No Guia dos Perplexos, Maimónides endossou a opinião de Alexandre de Afrodísias, comentador de Aristóteles, para quem a ânsia de disputas decorria de três causas fundamentais: a primeira era o impulso de dominação; a segunda, a simples subtileza complexa do tema em debate; e a terceira, a ignorância daqueles que competiam entre si em busca de uma conclusão irrespondível. A essa lista Maimónides somou o peso morto do hábito, a que acrescentou uma censura veemente “àqueles pregadores e comentadores que julgam que um conhecimento de palavras e uma interpretação de palavras é ciência, e em cujo entender prolixidade é perfeição”. Portanto, sua missão, que lhe ocupou o resto da vida, era primeiro elucidar e revigorar a essência da vida judaica, materializada na Torá, de modo que pudesse ser internalizada na conduta quotidiana; e depois construir um corpus de argumentação capaz de blindar os judeus ao ataque, que estava por vir e quase com certeza violento, contra suas crenças, talvez contra sua própria existência. Ainda em Fez, ele dera início à primeira parte do trabalho: o Comentário sobre a Mishná.

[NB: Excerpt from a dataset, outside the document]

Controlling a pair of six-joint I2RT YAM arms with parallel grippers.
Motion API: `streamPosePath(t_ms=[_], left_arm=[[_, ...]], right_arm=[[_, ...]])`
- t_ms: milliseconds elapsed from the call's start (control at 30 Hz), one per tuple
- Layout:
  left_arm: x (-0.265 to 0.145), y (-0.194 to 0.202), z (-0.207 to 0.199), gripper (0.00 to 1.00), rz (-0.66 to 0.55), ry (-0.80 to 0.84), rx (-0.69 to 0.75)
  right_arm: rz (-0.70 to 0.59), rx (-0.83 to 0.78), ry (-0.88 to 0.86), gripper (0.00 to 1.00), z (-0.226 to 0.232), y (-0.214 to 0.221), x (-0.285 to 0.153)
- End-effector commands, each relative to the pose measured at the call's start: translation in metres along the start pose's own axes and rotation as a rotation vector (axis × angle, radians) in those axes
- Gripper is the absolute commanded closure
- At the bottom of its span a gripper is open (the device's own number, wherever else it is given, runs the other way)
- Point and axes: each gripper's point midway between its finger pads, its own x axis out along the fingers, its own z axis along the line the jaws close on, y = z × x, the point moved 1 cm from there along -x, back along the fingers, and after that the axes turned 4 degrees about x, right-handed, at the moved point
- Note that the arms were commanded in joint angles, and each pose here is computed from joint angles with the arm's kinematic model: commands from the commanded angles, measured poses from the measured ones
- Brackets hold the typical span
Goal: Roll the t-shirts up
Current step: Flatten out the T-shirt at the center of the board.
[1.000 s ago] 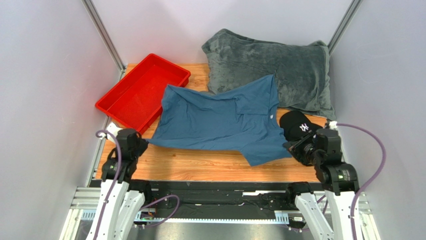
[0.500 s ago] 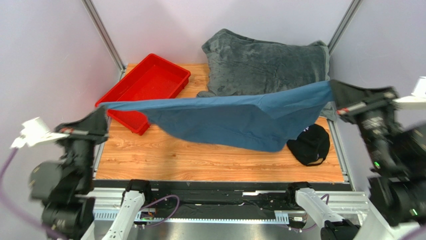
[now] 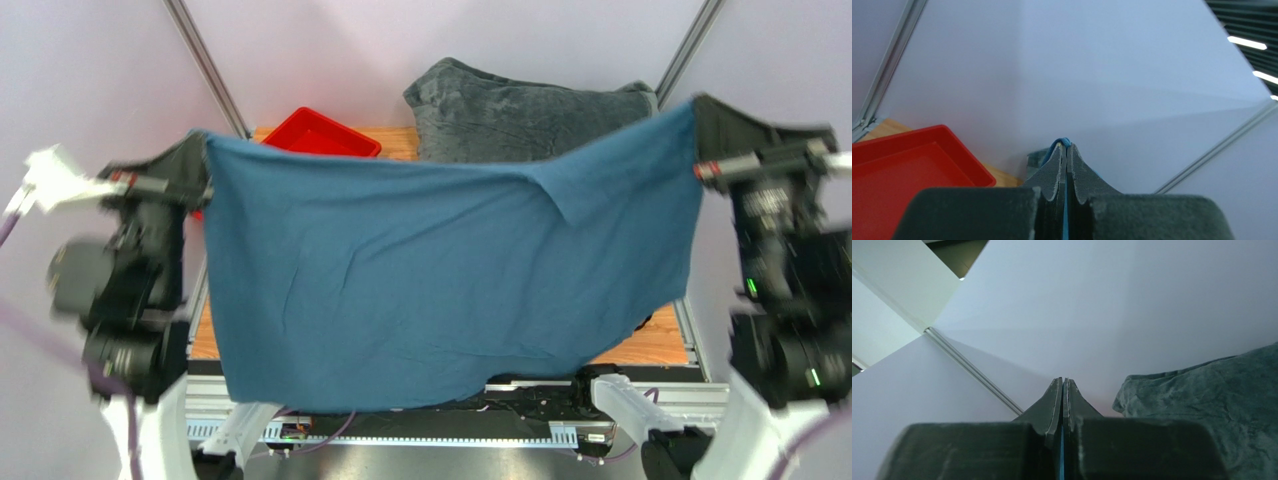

Assim, a Mishná Torá estava cheia de orientações sobre comportamento: «Não convide alguém para jantar se sabe que o convite não será aceite; evite a bajulação; quando discordar de uma pessoa, nunca o faça de uma forma que a exponha à vergonha e à humilhação públicas; coma e beba bem (sobretudo no Shabat), mas não exagere a ponto de perder o bom senso. Só more em cidades ou vilas onde haja um médico, um cirurgião, uma casa de banho pública, fontes confiáveis de água corrente, uma escola, um professor, um escriba, um tesoureiro honesto de obras beneficentes e um tribunal.» Nos negócios, era imperativo seguir o mais alto padrão de ética. Dar emprego aos pobres era cumprir uma grande mitsvá. E talvez o mais profundo exemplo da sabedoria ética da Torá fosse a determinação de evitar toda a espécie de refinamento no enterro dos mortos, por mais ricos que fossem o defunto e sua família.

Maimónides constituía a um só tempo a exceção e a regra no pensamento e na literatura judaicas, na medida em que se sentia dividido, a cada dia, entre as exigências do físico e da política. Próximo como estava dos poderosos no governo de Saladino e até do próprio monarca, de quem era médico, ele compreendia a política tanto no nível prático quanto no filosófico. Esse programa passo a passo foi exposto no Guia dos Perplexos, que, embora prodigioso em sua intensidade intelectual, cria tantas perplexidades e inconsistências quanto as que pretende solucionar. No entanto, é tal a lucidez e, vez por outra, a beleza do pensamento de Maimónides e de sua prosa, que inevitavelmente os leitores se deixam levar por ele. Cada vez mais, esses leitores eram judeus, sobretudo depois que Maimónides consentiu em que um amigo mais jovem, Samuel ibn Tibbon, traduzisse a obra para o hebraico. 
Maimônides morreu em 1204, perto dos setenta anos.